Investigators found that differences in overall treatment satisfaction scores were minimal for the PDS and intravitreal injection arms. In the port delivery system arm, almost all patients preferred treatment via the port system (93.2%) versus previous intravitreal injections (1.3%), including 73.5% with a very strong preference for the port delivery of ranibizumab.

“Patient-reported outcome measures provide a unique opportunity to aid clinical development because they capture aspects of treatment that are important to patients and generate standardized outcomes that can be used to inform treatment decision-making. However, there is a need for specific and validated instruments in patients with neovascular AMD to accurately capture the patient’s voice,” investigators wrote.

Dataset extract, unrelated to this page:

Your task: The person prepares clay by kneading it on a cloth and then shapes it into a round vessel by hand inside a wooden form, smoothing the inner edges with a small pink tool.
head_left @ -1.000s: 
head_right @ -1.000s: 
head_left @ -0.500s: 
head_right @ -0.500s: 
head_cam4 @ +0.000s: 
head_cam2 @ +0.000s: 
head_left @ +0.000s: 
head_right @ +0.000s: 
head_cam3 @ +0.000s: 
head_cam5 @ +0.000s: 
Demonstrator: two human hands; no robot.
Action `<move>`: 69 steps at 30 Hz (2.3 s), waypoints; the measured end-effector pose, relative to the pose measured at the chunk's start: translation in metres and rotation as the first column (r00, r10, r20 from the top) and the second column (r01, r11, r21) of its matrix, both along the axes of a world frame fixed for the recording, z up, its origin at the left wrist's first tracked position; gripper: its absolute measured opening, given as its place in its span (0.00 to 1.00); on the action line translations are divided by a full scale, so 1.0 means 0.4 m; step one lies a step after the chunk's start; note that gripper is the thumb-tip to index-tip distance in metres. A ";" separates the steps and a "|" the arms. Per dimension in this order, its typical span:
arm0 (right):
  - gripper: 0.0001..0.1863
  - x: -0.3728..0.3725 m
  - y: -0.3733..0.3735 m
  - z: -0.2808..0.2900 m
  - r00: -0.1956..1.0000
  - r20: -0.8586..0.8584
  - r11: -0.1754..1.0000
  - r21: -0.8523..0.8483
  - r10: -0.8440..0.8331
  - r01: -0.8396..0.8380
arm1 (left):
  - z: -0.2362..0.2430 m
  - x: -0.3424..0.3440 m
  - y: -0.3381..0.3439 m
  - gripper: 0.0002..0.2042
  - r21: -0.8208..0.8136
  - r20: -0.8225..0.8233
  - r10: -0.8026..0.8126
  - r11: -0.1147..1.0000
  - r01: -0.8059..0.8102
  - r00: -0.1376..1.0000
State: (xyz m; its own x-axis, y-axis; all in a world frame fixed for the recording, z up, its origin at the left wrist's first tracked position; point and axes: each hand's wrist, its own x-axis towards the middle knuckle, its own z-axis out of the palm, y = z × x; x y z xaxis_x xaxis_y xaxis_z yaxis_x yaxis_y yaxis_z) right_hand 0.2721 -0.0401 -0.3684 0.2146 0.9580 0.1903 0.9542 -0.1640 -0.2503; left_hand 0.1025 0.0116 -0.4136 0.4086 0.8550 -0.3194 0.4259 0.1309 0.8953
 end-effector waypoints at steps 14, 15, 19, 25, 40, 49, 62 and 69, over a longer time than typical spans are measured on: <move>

One limitation, the investigators said, was that the instrument used, the PDS Patient Preference Questionnaire, was developed specifically to evaluate patients at 40 weeks in the clinical trial. Additional studies, they said, are required to evaluate patient preference with longer-term follow-up and in a clinical practice setting.

Additionally, patients in the port delivery system arm were required to recall previous experience with the injection therapy, which could result in recall bias.

This research was sponsored by Genentech.